Supply the number of lines below containing "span", nothing else.

**Given material**
◆ ◆ ◆ ◆

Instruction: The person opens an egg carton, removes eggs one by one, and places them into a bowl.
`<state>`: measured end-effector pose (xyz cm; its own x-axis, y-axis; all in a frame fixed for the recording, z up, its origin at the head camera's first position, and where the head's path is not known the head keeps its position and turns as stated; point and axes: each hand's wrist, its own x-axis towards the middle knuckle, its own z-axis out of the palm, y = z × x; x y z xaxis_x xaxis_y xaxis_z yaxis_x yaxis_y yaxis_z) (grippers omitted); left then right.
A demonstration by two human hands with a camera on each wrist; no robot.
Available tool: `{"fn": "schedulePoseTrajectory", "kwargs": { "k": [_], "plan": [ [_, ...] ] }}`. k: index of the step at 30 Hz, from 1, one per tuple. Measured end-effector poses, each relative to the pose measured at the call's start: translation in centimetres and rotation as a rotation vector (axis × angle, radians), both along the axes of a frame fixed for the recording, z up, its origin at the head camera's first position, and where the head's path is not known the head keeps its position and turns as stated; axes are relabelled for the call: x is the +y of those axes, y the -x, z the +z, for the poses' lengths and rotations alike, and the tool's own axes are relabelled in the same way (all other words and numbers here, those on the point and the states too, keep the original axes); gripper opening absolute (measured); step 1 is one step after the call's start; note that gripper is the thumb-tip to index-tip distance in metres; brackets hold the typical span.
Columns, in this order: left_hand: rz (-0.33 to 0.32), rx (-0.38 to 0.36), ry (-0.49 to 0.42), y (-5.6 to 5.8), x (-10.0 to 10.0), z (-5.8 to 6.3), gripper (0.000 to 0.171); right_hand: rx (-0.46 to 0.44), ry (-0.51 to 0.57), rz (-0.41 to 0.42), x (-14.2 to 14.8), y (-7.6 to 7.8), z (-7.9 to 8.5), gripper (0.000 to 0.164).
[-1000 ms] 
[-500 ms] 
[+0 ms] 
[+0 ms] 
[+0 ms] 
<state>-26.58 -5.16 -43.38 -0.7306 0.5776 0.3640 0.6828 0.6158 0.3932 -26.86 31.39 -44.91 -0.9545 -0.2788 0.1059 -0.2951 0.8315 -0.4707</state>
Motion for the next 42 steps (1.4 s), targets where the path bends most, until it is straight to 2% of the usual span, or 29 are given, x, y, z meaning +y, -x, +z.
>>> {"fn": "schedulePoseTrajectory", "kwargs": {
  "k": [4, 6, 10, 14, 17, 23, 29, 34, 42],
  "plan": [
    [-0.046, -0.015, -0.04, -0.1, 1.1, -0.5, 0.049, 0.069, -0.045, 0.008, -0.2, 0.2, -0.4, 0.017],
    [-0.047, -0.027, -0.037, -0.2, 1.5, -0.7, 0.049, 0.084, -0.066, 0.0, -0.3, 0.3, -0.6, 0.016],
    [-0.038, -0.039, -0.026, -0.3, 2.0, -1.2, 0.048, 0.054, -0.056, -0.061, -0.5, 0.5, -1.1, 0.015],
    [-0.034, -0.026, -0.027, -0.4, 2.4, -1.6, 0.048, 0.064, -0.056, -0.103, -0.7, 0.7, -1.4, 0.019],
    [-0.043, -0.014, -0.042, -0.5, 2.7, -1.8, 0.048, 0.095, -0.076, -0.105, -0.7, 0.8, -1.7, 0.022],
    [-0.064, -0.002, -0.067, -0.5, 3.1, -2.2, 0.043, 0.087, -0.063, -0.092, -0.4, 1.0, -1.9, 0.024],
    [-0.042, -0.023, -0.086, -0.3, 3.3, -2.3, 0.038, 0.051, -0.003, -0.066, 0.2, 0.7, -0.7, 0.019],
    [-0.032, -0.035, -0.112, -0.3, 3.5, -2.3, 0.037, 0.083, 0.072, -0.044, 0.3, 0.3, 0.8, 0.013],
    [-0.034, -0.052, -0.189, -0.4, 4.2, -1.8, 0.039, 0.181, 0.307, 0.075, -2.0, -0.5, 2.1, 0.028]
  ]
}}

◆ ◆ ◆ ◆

**Written answer**
2